With a killer hype man in Mr. Hyde, the show kept its energy high. The wheels of steel sat sadly on their pedestals, untouched, while the all-too-typical-yet-still-depressing DAT took their place. The songs all sounded the same in a comforting sort of manager, as even the two encores were squeezed off with little fanfare (but welcomed from the forever hungry party people). The standard boom-bap beats and repetitive-but-infectious melodic loops (notwithstanding a handful of awful metal-rap tracks) blasted through the speakers effectively, yet a weak mic volume occasionally sabotaged Necro's assured machine-gun flow. Not that it mattered much, as the content never veered far from tons of guns, revenge fantasies, and sophomoric sex attitudes.
In the end, whether good or bad (and I'm sure the majority opinion differs from the fans' view), Necro's disgusting, vile, infectious, intoxicating, and inclusive music is just what it should be-- unapologetic, warts and all. Ending the night with the screamo chant, "Violence! Death! There ain't nothin' left to say," I couldn't agree more.
Critic's Notebook
Personal Bias: Although I like the occasional "Shook Ones, pt.2"-era nihilism as much as the next guy, I'm really more D.A.I.S.Y. Age than DMX.

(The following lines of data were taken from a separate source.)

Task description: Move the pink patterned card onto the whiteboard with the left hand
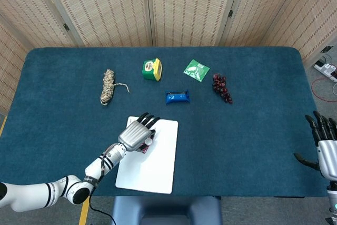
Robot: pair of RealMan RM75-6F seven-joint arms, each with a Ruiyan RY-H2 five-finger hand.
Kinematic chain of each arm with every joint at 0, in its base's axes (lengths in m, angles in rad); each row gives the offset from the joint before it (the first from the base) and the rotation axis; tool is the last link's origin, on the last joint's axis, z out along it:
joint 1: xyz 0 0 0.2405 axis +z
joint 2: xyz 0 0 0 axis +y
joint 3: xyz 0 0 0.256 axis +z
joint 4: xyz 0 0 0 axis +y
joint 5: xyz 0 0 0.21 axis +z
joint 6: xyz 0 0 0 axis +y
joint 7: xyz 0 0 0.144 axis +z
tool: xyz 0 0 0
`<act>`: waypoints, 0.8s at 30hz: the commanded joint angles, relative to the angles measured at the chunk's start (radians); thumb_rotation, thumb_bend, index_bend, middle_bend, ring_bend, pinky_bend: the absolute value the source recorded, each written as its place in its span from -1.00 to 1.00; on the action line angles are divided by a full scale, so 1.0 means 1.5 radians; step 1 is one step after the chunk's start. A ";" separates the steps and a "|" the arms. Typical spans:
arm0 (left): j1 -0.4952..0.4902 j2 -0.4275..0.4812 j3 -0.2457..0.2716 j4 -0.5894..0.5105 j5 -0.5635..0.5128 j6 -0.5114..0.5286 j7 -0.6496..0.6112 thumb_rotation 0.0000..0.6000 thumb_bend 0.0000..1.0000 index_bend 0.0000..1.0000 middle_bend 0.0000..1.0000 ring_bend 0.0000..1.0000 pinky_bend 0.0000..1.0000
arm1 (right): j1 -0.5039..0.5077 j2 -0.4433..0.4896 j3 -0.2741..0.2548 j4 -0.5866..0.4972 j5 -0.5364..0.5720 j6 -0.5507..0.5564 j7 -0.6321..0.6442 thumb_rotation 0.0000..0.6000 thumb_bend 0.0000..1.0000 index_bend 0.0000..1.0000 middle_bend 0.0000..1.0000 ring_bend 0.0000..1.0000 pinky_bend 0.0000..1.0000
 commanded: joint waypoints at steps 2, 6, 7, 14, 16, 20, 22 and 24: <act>-0.009 -0.009 0.004 0.012 -0.030 -0.003 0.018 1.00 -0.21 0.02 -0.85 -1.00 -1.00 | 0.000 -0.001 0.001 0.004 0.001 0.000 0.004 1.00 -0.77 -1.00 -1.00 -0.91 -1.00; -0.011 -0.012 0.008 0.014 -0.049 -0.001 0.024 1.00 -0.21 0.01 -0.85 -1.00 -1.00 | 0.001 -0.004 0.001 0.009 0.001 -0.002 0.008 1.00 -0.77 -1.00 -1.00 -0.91 -1.00; -0.012 -0.013 0.009 0.015 -0.052 0.000 0.025 1.00 -0.21 0.01 -0.85 -1.00 -1.00 | 0.001 -0.004 0.001 0.010 0.001 -0.002 0.009 1.00 -0.77 -1.00 -1.00 -0.91 -1.00; -0.020 -0.019 0.019 0.018 -0.077 -0.001 0.038 1.00 -0.21 -0.08 -0.85 -1.00 -1.00 | -0.003 -0.005 0.001 0.013 0.003 0.002 0.011 1.00 -0.77 -1.00 -1.00 -0.90 -1.00; -0.023 -0.019 0.021 0.016 -0.086 0.000 0.047 1.00 -0.21 -0.17 -0.86 -1.00 -1.00 | -0.004 -0.005 0.001 0.013 0.003 0.004 0.012 1.00 -0.77 -1.00 -1.00 -0.90 -1.00; -0.024 -0.017 0.025 0.012 -0.099 0.007 0.051 1.00 -0.21 -0.37 -0.89 -1.00 -1.00 | -0.006 -0.004 0.001 0.011 0.003 0.006 0.011 1.00 -0.77 -1.00 -1.00 -0.90 -1.00; -0.024 -0.014 0.027 0.010 -0.102 0.010 0.051 1.00 -0.21 -0.41 -0.89 -1.00 -1.00 | -0.006 -0.005 0.001 0.010 0.002 0.006 0.010 1.00 -0.77 -1.00 -1.00 -0.90 -1.00; -0.022 -0.009 0.025 0.004 -0.105 0.015 0.046 1.00 -0.21 -0.44 -0.90 -1.00 -1.00 | -0.006 -0.004 0.001 0.009 0.000 0.007 0.009 1.00 -0.77 -1.00 -1.00 -0.90 -1.00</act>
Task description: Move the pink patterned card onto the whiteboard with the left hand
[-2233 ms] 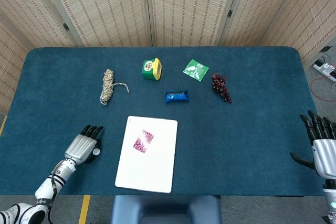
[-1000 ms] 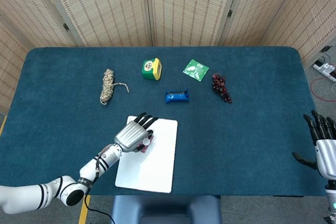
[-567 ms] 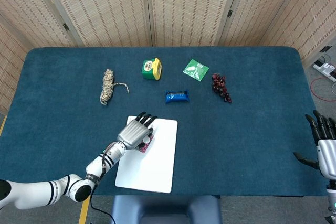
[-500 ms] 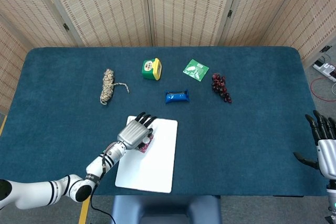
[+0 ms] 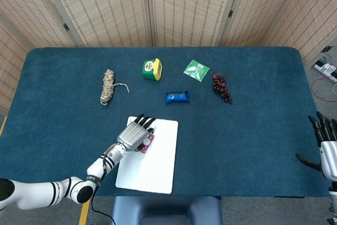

Random Detail: That's the most JNCOs I've seen in one place since 6th grade. Granted, there were only like three people rocking the extreme boot cuts, but still.
By the way: Despite (or perhaps because of) their best intentions, these murder-kids are actually the nicest and most sincere younguns you'll ever be lucky enough to meet (sometimes cringe-inducingly so, as when breaking down the finer points of Necro's artistry while wearing an ICP t-shirt).